"Nanti saja ya, saya ke dalam dulu," kata Denny di Mabes Polri di Jakarta, Senin, saat ditanya perihal maksud kedatangannya kali ini.
Mantan Wakil Menteri Hukum dan HAM tersebut tiba di Bareskrim pada pukul 13.15 WIB dengan didampingi tim kuasa hukumnya.
Dalam kasus payment gateway, Denny dituduh menyalahgunakan wewenang dalam proses pengadaan penyedia layanan pembayaran biaya pembuatan paspor secara elektronik atau yang disebut payment gateway saat menjadi wakil menteri.
Namun guru besar Fakultas Hukum Universitas Gadjah Mada itu membantah tuduhan korupsi tersebut dan menyatakan program itu dijalankan untuk meningkatkan kualitas pelayanan masyarakat.

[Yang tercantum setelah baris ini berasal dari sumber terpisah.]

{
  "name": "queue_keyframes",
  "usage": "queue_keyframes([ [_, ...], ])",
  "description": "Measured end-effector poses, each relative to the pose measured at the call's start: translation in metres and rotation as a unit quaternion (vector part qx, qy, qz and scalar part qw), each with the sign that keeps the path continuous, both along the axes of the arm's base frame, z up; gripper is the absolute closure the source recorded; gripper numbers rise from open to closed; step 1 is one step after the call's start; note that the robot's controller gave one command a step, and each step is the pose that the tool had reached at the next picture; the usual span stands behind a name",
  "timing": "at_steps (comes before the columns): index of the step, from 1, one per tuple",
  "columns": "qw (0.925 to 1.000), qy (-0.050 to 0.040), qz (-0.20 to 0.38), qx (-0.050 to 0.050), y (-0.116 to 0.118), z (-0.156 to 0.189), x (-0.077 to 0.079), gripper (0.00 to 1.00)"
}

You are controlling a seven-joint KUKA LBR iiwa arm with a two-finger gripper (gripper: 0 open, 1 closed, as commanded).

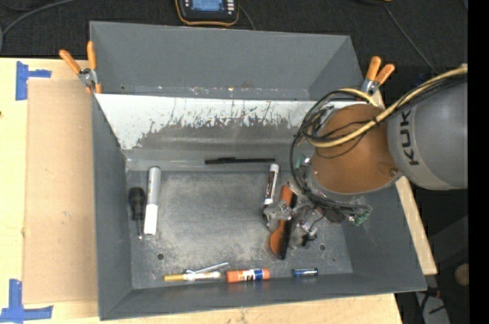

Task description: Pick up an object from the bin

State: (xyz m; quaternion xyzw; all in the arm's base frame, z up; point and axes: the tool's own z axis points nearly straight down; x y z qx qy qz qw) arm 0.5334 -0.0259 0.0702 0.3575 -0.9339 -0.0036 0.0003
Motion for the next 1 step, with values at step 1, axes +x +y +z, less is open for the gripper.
queue_keyframes([
  [1, 1.0000, 0.0011, 0.000, 0.000, 0.0003, 0.0053, -0.0007, 1.00],
])
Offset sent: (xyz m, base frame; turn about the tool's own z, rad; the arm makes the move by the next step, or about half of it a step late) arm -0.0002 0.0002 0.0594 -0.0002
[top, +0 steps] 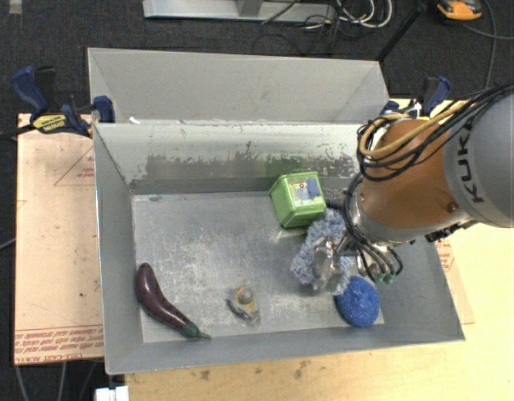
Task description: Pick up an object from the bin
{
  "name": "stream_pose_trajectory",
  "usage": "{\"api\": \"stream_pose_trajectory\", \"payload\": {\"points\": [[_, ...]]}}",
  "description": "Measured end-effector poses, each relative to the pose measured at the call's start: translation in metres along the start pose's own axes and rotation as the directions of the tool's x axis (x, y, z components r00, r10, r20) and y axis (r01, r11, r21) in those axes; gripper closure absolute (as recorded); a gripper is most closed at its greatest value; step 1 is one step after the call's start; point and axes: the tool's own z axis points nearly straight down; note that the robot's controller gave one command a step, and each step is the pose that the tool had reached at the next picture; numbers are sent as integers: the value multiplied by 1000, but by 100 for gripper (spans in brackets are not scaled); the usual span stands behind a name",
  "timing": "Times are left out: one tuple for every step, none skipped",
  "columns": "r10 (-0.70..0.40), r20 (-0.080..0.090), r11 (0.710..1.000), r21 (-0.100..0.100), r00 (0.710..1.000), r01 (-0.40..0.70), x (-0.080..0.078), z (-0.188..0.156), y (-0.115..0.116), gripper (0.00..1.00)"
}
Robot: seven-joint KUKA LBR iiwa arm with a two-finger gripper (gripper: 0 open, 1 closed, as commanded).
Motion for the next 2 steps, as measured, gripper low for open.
{"api": "stream_pose_trajectory", "payload": {"points": [[-91, 4, 996, 1, 996, 91, 4, -23, 6, 100], [-96, 2, 995, 0, 995, 96, 1, -56, 4, 100]]}}
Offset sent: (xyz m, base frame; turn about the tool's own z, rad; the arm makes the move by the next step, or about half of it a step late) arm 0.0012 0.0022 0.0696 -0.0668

Dalam kasus tersebut, Denny Indrayana diduga melanggar Pasal 2 Ayat (1) atau Pasal 3 dan Pasal 23 UU Nomor 31 Tahun 1999 tentang Pemberantasan Tindak Pidana Korupsi sebagaimana diubah dengan UU Nomor 20 Tahun 2001 tentang Perubahan atas UU Nomor 31 Tahun 1999 jo Pasal 421 KUHP jo Pasal 55 Ayat 1 Ke-1 KUHP.
Pasal itu mengatur mengenai setiap orang yang melawan hukum melakukan perbuatan memperkaya diri sendiri atau orang lain atau korporasi yang dapat merugikan keuangan negara, maupun setiap orang yang menyalahgunakan kewenangan dengan ancaman hukuman maksimal 20 tahun, denda paling banyak Rp1 miliar.
Sebelumnya, Kadivhumas Polri Brigjen Anton Charliyan menyatakan hasil audit Badan Pemeriksa Keuangan (BPK) menunjukkan ada indikasi kerugian negara Rp32 miliar dari pengadaan proyek tersebut. Selain itu didapati pula adanya pungutan liar senilai Rp605 juta.
Penyelidikan Polri bermula dari laporan BPK pada Desember 2014, kemudian pada 10 Februari 2015 Bareskrim Polri menerima laporan Andi Syamsul Bahri atas dugaan keterlibatan Denny Indrayana dalam kasus korupsi ketika masih menjabat sebagai wamenkumham.
Polri juga sudah memeriksa belasan saksi dalam penyidikan, termasuk di antaranya mantan Menkumham Amir Syamsuddin.